周一,操場上,陽光透過淡薄的雲層成片的鋪灑下來,升旗臺在一片暖黃中越來越清晰,漸漸目光聚焦於一點。

“大家好,我是常秋時。”

幾縷淺淡的微風拂過她的發梢,常秋時手握話筒,聲音清脆而有力。

“很榮幸今天能夠站在這裏分享我的學習經驗,在此之前我想向大家分享一句話。”

“改變不了大環境,就去改變小環境,做自己力所能及的事情。你不能決定太陽幾點升起,但可以決定自己幾點起床。”

“出自熊培雲的《自由在高處》。我們有很多事情是力不能及的,唯一能夠掌控的便是我們自己。盡管我們自身有許多的局限,但未嘗不能打破。淩晨四點的海棠花亦或是半夜十二點的星光都是風景。”

常秋時的演講擲地有聲,回蕩在空曠的操場上。

“……”

到最後,常秋時微微停頓了下,接著道:“泥濘的路上也能開出鮮艷的花。”

臺下爆出雷鳴般的掌聲,聲音熱烈而持久。

常秋時驀地回想起昨天的自我介紹、淩晨一點的數學題冊……零碎的場景像走馬燈一樣在腦海中閃過,還有高二開學月考結束時在走廊的一瞥。

……

“哎我說你簡直太帥了,酷斃了呀!”陳璐窈跑過來一把攬住常秋時的肩膀,眉飛色舞。

升旗儀式結束了,兩人並排慢慢往回走著。

“A班什麽感覺啊常秋時,是不是一個個都埋頭苦學,水也不喝廁所也不上啊。”

還不等常秋時回答,陳璐窈便接著說:“不對,你都這麽厲害對你來說其實也都一樣吧,也談不上什麽適應不適應。”

常秋時低笑了一聲,說:“沒有你當然不適應了,我都不會看表了。”

陳璐窈聽完前半截還沒來得及感動,緊接著聽到後半截,“哎呀”一聲猛地一拍她的肩,笑罵:“滾啊!”

常秋時繼續說:“你還記得嗎,有一次下午自習課,你把桌子睡翻了,哐啷一聲……”

陳璐窈作勢要捂她的嘴:“怎麽不記得啊,快別說啦。”

“哐啷一聲巨響,嚇我一跳。那個誰曹皓錦,從後面睡眼朦朧的讓你嚇起來,還問了句地震了嗎哈哈哈哈。”

“啊啊啊啊啊!”

常秋時剛想繼續笑,只見陳璐窈頭頂上一個球直直的砸了過來,她眼疾手快把陳璐窈拽到了一邊。

“餵,給我們撿一下球!”

常秋時上次砸腫的手臂還疼了好幾天,聞言更是火冒三丈。

陳璐窈脾氣更是爆:“你大爺的沒長眼嗎,看不到這裏有人啊。”

那個說話的男生個子挺高,剃了個寸頭,鼻梁高挺,長得有幾分刻薄。常秋時越看越覺得眼熟……

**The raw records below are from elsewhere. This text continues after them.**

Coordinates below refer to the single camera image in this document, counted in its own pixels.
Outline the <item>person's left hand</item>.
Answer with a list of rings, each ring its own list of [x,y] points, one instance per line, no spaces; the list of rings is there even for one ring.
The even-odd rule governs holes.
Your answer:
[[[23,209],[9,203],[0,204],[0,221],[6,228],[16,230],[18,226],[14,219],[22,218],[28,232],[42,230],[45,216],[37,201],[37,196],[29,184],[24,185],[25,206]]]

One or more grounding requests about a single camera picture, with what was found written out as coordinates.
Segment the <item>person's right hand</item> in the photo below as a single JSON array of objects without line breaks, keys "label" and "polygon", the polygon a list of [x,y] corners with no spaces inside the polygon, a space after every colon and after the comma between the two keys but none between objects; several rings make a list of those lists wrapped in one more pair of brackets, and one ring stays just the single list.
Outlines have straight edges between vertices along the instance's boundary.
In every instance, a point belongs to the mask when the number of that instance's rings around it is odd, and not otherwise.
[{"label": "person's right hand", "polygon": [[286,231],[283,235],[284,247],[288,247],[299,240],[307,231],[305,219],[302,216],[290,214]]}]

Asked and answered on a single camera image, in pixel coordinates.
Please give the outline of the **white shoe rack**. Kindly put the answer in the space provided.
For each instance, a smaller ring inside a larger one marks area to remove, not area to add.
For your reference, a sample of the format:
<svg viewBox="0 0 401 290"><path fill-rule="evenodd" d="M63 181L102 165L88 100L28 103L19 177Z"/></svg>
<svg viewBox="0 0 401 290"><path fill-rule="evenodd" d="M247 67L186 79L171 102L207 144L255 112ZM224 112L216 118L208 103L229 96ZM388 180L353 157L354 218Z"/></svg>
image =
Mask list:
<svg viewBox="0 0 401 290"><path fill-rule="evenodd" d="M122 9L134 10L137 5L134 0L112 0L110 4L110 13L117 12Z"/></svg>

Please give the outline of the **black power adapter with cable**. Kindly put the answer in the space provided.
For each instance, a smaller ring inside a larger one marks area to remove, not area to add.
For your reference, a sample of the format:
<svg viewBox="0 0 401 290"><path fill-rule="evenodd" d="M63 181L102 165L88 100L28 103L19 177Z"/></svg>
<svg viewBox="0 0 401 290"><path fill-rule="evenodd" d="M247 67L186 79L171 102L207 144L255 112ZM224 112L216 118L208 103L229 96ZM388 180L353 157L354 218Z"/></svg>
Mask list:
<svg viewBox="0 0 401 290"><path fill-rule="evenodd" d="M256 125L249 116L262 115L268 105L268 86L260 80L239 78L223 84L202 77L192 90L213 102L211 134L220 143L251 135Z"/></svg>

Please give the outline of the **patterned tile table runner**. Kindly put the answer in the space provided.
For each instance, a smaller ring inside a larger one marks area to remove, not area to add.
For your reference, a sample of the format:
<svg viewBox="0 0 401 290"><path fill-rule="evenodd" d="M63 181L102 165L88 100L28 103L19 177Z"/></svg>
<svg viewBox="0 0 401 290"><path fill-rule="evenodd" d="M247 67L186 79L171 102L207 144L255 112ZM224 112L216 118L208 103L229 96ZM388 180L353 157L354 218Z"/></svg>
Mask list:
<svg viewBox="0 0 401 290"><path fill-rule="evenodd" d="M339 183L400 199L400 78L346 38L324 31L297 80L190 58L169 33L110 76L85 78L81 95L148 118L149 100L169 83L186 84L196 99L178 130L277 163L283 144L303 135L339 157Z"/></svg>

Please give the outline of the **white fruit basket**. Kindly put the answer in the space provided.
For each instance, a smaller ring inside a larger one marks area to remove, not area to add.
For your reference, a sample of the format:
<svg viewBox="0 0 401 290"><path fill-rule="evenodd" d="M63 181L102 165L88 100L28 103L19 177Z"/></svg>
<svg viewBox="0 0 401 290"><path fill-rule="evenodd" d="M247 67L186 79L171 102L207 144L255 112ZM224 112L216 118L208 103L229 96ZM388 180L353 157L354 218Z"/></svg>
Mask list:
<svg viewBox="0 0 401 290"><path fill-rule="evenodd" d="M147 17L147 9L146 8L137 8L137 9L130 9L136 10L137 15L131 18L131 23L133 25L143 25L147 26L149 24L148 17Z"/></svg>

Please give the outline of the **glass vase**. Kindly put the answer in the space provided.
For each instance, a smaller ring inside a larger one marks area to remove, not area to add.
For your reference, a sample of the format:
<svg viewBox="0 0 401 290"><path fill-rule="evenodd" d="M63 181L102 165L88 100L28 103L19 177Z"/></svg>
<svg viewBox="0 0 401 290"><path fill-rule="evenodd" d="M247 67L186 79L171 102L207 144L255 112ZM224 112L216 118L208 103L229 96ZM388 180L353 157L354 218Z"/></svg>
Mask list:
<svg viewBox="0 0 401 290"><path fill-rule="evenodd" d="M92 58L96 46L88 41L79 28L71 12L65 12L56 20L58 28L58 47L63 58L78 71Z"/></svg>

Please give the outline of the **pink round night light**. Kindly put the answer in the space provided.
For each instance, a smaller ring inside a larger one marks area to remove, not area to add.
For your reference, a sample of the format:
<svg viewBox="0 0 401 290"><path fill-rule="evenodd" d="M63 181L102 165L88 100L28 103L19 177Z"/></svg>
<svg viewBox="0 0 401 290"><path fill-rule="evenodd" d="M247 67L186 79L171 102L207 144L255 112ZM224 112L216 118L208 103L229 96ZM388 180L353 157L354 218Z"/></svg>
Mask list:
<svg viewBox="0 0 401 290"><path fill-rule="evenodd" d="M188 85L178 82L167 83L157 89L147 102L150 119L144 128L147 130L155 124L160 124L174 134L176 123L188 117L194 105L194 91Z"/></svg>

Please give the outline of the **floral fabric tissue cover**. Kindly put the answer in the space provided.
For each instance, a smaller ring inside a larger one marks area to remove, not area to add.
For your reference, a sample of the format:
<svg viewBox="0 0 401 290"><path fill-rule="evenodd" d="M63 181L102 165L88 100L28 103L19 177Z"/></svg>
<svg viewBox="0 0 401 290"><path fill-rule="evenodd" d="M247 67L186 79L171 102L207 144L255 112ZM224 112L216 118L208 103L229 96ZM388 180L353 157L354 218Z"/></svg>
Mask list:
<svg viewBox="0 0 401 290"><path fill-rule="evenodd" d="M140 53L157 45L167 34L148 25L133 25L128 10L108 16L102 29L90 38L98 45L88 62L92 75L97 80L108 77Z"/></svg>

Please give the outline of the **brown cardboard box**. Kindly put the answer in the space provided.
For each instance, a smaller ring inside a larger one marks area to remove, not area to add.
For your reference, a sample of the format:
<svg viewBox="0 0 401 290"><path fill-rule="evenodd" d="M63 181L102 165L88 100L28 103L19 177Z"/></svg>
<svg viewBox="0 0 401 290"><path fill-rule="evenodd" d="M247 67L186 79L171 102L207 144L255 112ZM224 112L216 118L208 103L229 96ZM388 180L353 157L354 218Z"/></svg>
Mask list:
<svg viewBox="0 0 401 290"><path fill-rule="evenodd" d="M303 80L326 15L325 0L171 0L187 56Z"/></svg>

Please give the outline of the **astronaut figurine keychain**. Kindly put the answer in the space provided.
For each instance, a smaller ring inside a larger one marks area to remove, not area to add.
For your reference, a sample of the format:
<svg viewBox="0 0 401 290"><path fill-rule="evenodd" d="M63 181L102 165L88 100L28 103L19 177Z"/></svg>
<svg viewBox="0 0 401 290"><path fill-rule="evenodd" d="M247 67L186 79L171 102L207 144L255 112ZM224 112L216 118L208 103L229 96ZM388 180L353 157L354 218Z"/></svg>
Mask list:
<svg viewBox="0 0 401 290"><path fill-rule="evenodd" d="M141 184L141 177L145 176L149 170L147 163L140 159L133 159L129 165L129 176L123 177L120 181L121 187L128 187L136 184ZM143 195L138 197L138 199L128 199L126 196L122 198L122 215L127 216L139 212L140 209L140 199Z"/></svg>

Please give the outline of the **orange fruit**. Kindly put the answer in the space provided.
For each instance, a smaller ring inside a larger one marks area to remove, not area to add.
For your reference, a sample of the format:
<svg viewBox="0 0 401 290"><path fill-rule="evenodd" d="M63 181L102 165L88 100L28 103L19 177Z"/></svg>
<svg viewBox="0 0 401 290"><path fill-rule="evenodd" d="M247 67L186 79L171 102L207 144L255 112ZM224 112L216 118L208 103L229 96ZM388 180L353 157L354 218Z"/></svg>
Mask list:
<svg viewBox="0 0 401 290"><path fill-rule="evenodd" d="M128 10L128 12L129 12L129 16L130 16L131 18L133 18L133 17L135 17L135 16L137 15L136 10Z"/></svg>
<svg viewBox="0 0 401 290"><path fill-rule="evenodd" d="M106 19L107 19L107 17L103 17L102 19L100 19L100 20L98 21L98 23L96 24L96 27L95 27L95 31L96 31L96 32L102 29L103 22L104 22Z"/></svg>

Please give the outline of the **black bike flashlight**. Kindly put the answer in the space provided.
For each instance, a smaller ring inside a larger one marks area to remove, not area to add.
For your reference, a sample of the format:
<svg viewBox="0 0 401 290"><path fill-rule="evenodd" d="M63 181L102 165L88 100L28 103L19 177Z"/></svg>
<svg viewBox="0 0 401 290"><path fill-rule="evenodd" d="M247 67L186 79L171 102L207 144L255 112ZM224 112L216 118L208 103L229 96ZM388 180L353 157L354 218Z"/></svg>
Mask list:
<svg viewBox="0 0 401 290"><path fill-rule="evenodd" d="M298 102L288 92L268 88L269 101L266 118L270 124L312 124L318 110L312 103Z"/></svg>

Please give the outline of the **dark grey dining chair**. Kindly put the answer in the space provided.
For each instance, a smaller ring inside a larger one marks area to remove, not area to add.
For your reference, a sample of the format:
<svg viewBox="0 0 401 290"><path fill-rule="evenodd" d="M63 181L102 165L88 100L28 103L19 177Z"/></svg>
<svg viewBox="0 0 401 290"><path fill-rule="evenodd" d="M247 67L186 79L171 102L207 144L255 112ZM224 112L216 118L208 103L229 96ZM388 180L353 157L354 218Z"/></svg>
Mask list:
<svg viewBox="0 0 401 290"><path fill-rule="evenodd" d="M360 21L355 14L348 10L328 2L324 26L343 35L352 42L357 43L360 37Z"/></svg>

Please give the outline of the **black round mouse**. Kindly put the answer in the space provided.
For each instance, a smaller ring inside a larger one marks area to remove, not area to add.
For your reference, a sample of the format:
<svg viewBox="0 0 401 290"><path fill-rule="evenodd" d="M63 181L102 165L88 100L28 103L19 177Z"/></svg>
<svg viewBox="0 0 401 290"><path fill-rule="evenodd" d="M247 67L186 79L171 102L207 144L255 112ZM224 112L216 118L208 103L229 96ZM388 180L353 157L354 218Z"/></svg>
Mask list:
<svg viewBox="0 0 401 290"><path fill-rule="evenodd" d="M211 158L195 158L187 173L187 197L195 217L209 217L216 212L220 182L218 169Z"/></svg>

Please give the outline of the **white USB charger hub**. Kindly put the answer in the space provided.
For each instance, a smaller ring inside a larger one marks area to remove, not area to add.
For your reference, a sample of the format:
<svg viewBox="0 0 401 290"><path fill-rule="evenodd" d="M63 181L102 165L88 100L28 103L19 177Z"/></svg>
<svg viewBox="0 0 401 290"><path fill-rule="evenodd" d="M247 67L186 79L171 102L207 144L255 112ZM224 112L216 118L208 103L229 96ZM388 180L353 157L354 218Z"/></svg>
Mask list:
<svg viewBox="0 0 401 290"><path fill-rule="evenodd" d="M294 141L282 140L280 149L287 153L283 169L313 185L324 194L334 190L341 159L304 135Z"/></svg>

一個鍋蓋頭男生說:“又沒砸到人你叫什麽呢,真是事多。”

周圍已經微微聚集起來一些看熱鬧的人,常秋時緊皺著眉頭看了眼這人又環視了一下四邊。

常秋時後撤半步俯身抄起籃球,右臂繃緊,五指穩穩扣住籃球,指節與籃球紋路發出皮革摩擦的暗響。

球體劃出的殘影劈開燥熱的空氣。

鍋蓋頭額前的碎發被勁風掀起,籃球擦過耳際的瞬間帶起尖銳嗡鳴,在身後籃板炸開驚雷般的巨響。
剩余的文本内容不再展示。